* WORK ITEM *
Return every line of the listing, exactly as it reads.
---+---
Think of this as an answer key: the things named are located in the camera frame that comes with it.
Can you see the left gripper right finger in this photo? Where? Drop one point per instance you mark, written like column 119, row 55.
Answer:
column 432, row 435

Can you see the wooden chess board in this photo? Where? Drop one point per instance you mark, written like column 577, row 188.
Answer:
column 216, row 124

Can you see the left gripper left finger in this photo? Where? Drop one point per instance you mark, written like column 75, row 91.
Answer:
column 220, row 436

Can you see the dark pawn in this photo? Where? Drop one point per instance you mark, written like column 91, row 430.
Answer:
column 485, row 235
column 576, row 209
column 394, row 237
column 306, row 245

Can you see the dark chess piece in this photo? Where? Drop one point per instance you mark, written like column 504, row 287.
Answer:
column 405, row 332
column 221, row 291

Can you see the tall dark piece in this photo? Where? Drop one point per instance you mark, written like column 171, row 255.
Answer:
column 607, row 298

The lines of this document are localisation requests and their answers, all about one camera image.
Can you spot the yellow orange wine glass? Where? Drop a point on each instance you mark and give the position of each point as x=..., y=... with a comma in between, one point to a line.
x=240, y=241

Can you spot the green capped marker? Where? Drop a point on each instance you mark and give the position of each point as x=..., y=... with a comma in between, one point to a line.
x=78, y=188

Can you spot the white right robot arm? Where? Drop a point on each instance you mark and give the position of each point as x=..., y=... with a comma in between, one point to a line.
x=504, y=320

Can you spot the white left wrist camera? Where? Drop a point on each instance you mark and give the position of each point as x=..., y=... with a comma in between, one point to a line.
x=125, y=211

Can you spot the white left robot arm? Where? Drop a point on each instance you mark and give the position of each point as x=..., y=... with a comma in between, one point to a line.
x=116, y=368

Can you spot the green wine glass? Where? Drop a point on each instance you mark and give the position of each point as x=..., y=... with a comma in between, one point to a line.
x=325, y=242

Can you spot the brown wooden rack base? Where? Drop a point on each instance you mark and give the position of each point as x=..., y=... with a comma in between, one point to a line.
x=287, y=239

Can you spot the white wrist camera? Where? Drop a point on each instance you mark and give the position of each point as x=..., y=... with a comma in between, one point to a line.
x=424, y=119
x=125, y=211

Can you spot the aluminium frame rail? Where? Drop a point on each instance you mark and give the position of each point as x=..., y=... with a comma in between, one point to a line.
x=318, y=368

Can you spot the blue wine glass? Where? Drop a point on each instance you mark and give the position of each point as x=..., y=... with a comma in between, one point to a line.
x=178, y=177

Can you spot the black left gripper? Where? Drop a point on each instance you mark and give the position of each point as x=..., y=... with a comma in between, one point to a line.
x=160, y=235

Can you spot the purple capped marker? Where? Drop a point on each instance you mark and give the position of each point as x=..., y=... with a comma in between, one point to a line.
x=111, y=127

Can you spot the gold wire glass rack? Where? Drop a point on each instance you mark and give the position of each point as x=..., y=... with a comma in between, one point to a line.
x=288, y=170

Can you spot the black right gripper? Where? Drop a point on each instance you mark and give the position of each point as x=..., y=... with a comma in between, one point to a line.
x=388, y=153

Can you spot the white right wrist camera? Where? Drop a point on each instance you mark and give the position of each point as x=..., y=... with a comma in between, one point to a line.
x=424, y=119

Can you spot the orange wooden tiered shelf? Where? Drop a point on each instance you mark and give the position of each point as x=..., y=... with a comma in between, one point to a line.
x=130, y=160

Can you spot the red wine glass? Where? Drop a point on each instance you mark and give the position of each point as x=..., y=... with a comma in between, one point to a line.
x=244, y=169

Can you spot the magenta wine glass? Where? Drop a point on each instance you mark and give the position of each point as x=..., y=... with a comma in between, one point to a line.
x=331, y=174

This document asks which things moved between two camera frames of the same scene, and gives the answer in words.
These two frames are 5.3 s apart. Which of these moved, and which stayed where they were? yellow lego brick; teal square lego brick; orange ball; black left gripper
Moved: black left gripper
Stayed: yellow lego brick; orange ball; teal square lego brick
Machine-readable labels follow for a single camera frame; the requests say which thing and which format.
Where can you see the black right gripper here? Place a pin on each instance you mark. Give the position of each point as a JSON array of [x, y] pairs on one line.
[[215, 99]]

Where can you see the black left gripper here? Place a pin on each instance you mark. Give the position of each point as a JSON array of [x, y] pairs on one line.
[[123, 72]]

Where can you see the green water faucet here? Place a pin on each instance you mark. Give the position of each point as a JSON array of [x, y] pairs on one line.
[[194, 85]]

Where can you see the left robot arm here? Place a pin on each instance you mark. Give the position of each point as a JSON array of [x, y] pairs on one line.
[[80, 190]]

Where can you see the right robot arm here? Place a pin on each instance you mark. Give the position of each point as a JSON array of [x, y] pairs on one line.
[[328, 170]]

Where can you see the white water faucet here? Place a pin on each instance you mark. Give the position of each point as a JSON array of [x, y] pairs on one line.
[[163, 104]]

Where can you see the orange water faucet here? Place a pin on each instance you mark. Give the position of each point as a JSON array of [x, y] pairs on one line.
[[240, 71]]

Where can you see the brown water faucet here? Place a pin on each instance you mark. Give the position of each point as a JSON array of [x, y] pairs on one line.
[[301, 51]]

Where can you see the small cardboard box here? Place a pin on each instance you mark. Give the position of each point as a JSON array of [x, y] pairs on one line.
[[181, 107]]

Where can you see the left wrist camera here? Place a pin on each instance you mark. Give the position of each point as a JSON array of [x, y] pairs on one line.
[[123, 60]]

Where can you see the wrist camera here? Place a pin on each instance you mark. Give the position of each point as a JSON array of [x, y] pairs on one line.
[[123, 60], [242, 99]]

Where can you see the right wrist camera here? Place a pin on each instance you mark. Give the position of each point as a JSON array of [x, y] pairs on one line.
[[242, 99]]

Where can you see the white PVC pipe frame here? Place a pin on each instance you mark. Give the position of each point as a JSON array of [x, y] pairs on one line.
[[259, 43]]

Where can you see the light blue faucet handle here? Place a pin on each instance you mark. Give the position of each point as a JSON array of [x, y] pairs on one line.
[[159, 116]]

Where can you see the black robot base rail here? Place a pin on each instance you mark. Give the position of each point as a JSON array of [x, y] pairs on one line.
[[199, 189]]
---+---
* REPLY *
Think of this as an answer key: the things named are located in the camera frame that comes with it.
Can you see the left gripper right finger in this photo? Where? Drop one point per instance you mark, written like column 119, row 55.
Answer:
column 432, row 435

Can you see the wooden chess board in this photo? Where? Drop one point per instance you mark, written like column 577, row 188.
Answer:
column 216, row 124

Can you see the left gripper left finger in this photo? Where? Drop one point per instance you mark, written like column 75, row 91.
Answer:
column 220, row 436

Can you see the dark pawn in this photo? Where? Drop one point per instance you mark, written like column 91, row 430.
Answer:
column 485, row 235
column 576, row 209
column 394, row 237
column 306, row 245

Can you see the dark chess piece in this photo? Where? Drop one point per instance you mark, written like column 504, row 287.
Answer:
column 405, row 332
column 221, row 291

Can you see the tall dark piece in this photo? Where? Drop one point per instance you mark, written like column 171, row 255.
Answer:
column 607, row 298

The lines of this document are localisation requests and their answers, all about one camera image.
Can you spot the yellow orange wine glass? Where? Drop a point on each instance you mark and give the position of each point as x=..., y=... with a comma in between, one point to a line.
x=240, y=241

Can you spot the green capped marker? Where? Drop a point on each instance you mark and give the position of each point as x=..., y=... with a comma in between, one point to a line.
x=78, y=188

Can you spot the white right robot arm? Where? Drop a point on each instance you mark and give the position of each point as x=..., y=... with a comma in between, one point to a line.
x=504, y=320

Can you spot the white left wrist camera? Where? Drop a point on each instance you mark and give the position of each point as x=..., y=... with a comma in between, one point to a line.
x=125, y=211

Can you spot the white left robot arm? Where? Drop a point on each instance you mark and give the position of each point as x=..., y=... with a comma in between, one point to a line.
x=116, y=368

Can you spot the green wine glass? Where? Drop a point on each instance you mark and give the position of each point as x=..., y=... with a comma in between, one point to a line.
x=325, y=242

Can you spot the brown wooden rack base? Where? Drop a point on each instance you mark and give the position of each point as x=..., y=... with a comma in between, one point to a line.
x=287, y=239

Can you spot the white wrist camera? Where? Drop a point on each instance you mark and give the position of each point as x=..., y=... with a comma in between, one point to a line.
x=424, y=119
x=125, y=211

Can you spot the aluminium frame rail? Where? Drop a point on each instance you mark and give the position of each point as x=..., y=... with a comma in between, one point to a line.
x=318, y=368

Can you spot the blue wine glass? Where? Drop a point on each instance you mark and give the position of each point as x=..., y=... with a comma in between, one point to a line.
x=178, y=177

Can you spot the black left gripper? Where? Drop a point on each instance you mark and give the position of each point as x=..., y=... with a comma in between, one point to a line.
x=160, y=235

Can you spot the purple capped marker? Where? Drop a point on each instance you mark and give the position of each point as x=..., y=... with a comma in between, one point to a line.
x=111, y=127

Can you spot the gold wire glass rack? Where? Drop a point on each instance you mark and give the position of each point as x=..., y=... with a comma in between, one point to a line.
x=288, y=170

Can you spot the black right gripper? Where? Drop a point on each instance you mark and give the position of each point as x=..., y=... with a comma in between, one point to a line.
x=388, y=153

Can you spot the white right wrist camera? Where? Drop a point on each instance you mark and give the position of each point as x=..., y=... with a comma in between, one point to a line.
x=424, y=119

Can you spot the orange wooden tiered shelf? Where? Drop a point on each instance you mark and give the position of each point as x=..., y=... with a comma in between, one point to a line.
x=130, y=160

Can you spot the red wine glass? Where? Drop a point on each instance you mark and give the position of each point as x=..., y=... with a comma in between, one point to a line.
x=244, y=169

Can you spot the magenta wine glass? Where? Drop a point on each instance you mark and give the position of each point as x=..., y=... with a comma in between, one point to a line.
x=331, y=174

This document asks which things moved between two camera frames of the same scene, and gives the answer in words.
These two frames are 5.3 s apart. Which of these moved, and which stayed where they were? yellow lego brick; teal square lego brick; orange ball; black left gripper
Moved: black left gripper
Stayed: yellow lego brick; orange ball; teal square lego brick
Machine-readable labels follow for a single camera frame; the requests say which thing and which format.
Where can you see the black right gripper here? Place a pin on each instance you mark. Give the position of each point as a JSON array of [x, y] pairs on one line.
[[215, 99]]

Where can you see the black left gripper here? Place a pin on each instance you mark. Give the position of each point as a JSON array of [x, y] pairs on one line.
[[123, 72]]

Where can you see the green water faucet here? Place a pin on each instance you mark. Give the position of each point as a JSON array of [x, y] pairs on one line.
[[194, 85]]

Where can you see the left robot arm here? Place a pin on each instance you mark. Give the position of each point as a JSON array of [x, y] pairs on one line.
[[80, 190]]

Where can you see the right robot arm here? Place a pin on each instance you mark. Give the position of each point as a JSON array of [x, y] pairs on one line.
[[328, 170]]

Where can you see the white water faucet here? Place a pin on each instance you mark. Give the position of each point as a JSON array of [x, y] pairs on one line.
[[163, 104]]

Where can you see the orange water faucet here? Place a pin on each instance you mark. Give the position of each point as a JSON array of [x, y] pairs on one line.
[[240, 71]]

Where can you see the brown water faucet here? Place a pin on each instance you mark. Give the position of each point as a JSON array of [x, y] pairs on one line.
[[301, 51]]

Where can you see the small cardboard box here? Place a pin on each instance you mark. Give the position of each point as a JSON array of [x, y] pairs on one line.
[[181, 107]]

Where can you see the left wrist camera here? Place a pin on each instance you mark. Give the position of each point as a JSON array of [x, y] pairs on one line.
[[123, 60]]

Where can you see the wrist camera here? Place a pin on each instance you mark. Give the position of each point as a JSON array of [x, y] pairs on one line.
[[123, 60], [242, 99]]

Where can you see the right wrist camera here? Place a pin on each instance you mark. Give the position of each point as a JSON array of [x, y] pairs on one line.
[[242, 99]]

Where can you see the white PVC pipe frame here? Place a pin on each instance you mark. Give the position of each point as a JSON array of [x, y] pairs on one line.
[[259, 43]]

Where can you see the light blue faucet handle here? Place a pin on each instance you mark. Give the position of each point as a JSON array of [x, y] pairs on one line.
[[159, 116]]

Where can you see the black robot base rail here? Place a pin on each instance you mark. Give the position of each point as a JSON array of [x, y] pairs on one line.
[[199, 189]]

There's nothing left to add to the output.